Required action => The line count for "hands" is all that is needed: say how many lines in the listing below contain it.

______

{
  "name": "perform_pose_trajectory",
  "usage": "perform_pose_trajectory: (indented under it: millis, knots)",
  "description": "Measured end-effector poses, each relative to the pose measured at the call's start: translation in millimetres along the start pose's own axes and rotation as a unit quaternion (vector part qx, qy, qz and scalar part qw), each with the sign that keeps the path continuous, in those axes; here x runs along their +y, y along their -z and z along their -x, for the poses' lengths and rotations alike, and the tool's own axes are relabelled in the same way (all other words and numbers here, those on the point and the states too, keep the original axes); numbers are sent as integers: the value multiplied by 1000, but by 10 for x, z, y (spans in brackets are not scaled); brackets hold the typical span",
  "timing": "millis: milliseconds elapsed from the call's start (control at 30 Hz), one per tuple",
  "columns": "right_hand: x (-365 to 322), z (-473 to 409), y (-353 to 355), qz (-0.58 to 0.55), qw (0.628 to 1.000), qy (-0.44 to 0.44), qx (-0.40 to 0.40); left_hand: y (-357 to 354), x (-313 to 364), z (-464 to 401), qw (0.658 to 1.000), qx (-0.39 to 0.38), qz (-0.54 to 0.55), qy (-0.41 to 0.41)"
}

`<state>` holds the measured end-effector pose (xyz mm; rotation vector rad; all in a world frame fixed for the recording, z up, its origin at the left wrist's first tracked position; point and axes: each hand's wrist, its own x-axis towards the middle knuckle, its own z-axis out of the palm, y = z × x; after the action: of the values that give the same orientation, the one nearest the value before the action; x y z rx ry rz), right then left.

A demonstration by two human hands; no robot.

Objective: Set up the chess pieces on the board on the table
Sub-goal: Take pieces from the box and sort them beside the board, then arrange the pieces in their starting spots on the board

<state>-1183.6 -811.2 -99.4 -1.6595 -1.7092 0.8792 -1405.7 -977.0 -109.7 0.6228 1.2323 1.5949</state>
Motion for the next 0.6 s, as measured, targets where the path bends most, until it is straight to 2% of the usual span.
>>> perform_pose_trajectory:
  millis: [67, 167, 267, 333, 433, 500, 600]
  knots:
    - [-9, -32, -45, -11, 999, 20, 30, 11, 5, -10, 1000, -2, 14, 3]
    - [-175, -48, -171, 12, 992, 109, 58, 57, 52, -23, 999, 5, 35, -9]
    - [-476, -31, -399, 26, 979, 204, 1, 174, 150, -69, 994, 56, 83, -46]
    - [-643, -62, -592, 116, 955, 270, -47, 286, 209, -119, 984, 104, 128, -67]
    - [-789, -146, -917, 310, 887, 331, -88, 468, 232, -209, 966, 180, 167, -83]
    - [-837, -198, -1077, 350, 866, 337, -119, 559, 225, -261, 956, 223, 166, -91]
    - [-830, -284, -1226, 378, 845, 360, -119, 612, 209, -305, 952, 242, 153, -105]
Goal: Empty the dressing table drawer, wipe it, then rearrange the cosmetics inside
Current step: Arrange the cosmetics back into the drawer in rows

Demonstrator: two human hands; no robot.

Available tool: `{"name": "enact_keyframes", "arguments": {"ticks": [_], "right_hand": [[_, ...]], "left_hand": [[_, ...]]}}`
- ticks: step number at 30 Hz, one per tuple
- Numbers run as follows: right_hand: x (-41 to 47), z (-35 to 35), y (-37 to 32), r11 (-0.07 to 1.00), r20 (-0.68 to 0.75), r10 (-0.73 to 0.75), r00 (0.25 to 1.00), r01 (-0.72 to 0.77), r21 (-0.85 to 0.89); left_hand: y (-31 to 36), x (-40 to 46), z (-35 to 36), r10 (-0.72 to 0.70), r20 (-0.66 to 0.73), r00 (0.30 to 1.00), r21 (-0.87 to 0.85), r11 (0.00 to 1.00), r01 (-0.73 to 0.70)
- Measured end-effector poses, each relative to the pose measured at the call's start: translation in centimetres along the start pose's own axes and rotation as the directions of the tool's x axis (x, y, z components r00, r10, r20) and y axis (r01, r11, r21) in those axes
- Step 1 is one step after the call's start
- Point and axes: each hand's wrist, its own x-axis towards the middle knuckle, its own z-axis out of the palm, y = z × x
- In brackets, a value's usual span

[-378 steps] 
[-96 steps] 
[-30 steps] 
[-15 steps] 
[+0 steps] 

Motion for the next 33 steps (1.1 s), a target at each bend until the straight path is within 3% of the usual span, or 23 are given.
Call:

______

Solved problem => 2